BEGIN Raw data
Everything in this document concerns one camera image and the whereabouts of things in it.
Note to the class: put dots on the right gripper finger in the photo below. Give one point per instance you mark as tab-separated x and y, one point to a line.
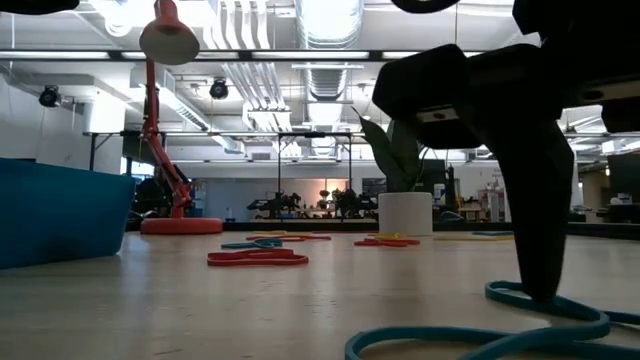
550	200
515	190

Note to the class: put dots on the red desk lamp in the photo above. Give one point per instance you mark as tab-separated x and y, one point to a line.
181	226

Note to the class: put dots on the teal plastic bin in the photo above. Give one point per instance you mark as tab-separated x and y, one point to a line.
60	215

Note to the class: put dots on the red rubber band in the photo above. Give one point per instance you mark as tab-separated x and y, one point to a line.
385	243
255	260
290	238

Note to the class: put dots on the long yellow rubber band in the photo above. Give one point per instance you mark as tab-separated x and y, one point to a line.
475	238

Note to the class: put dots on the black cabinet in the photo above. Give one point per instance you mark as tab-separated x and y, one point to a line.
625	175

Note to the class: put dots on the grey teal rubber band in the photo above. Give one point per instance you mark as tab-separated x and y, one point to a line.
260	244
492	233

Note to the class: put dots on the black background robot arm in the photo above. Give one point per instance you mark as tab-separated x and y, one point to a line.
350	202
275	205

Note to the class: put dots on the green plant in white pot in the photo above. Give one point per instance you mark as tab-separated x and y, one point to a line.
405	215

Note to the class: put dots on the black background rig frame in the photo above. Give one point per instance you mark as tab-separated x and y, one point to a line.
315	134

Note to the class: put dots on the silver ribbed air duct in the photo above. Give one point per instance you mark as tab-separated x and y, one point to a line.
327	82

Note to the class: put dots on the black ceiling spotlight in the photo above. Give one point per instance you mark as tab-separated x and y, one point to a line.
50	96
219	90

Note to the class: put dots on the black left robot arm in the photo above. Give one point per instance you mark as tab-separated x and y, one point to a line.
35	5
END Raw data
- _Problem_
The output is to be the material in full and unaltered, with pictures omitted.

- _Result_
Everything in this document concerns one camera image and the whereabouts of things in it.
Note to the class: put dots on the right gripper finger in the photo below. Give one point per instance you mark as tab-separated x and y, one point to a line.
550	200
515	190

Note to the class: put dots on the red desk lamp in the photo above. Give one point per instance you mark as tab-separated x and y, one point to a line.
181	226

Note to the class: put dots on the teal plastic bin in the photo above. Give one point per instance you mark as tab-separated x and y, one point to a line.
60	215

Note to the class: put dots on the red rubber band in the photo above. Give one point per instance you mark as tab-separated x and y, one point to a line.
385	243
255	260
290	238

Note to the class: put dots on the long yellow rubber band in the photo above. Give one point per instance you mark as tab-separated x and y, one point to a line.
475	238

Note to the class: put dots on the black cabinet in the photo above. Give one point per instance you mark as tab-separated x and y, one point to a line.
625	175

Note to the class: put dots on the grey teal rubber band in the photo above. Give one point per instance you mark as tab-separated x and y, one point to a line.
260	244
492	233

Note to the class: put dots on the black background robot arm in the photo above. Give one point per instance you mark as tab-separated x and y, one point to a line.
350	202
275	205

Note to the class: put dots on the green plant in white pot in the photo above. Give one point per instance you mark as tab-separated x and y, one point to a line.
405	215

Note to the class: put dots on the black background rig frame in the photo above. Give one point per instance you mark as tab-separated x and y, one point to a line.
315	134

Note to the class: put dots on the silver ribbed air duct in the photo above. Give one point per instance you mark as tab-separated x and y, one point to a line.
327	82

Note to the class: put dots on the black ceiling spotlight in the photo above. Give one point per instance you mark as tab-separated x and y, one point to a line.
50	96
219	90

Note to the class: put dots on the black left robot arm in the photo above. Give one point per instance you mark as tab-separated x and y, one point to a line.
35	5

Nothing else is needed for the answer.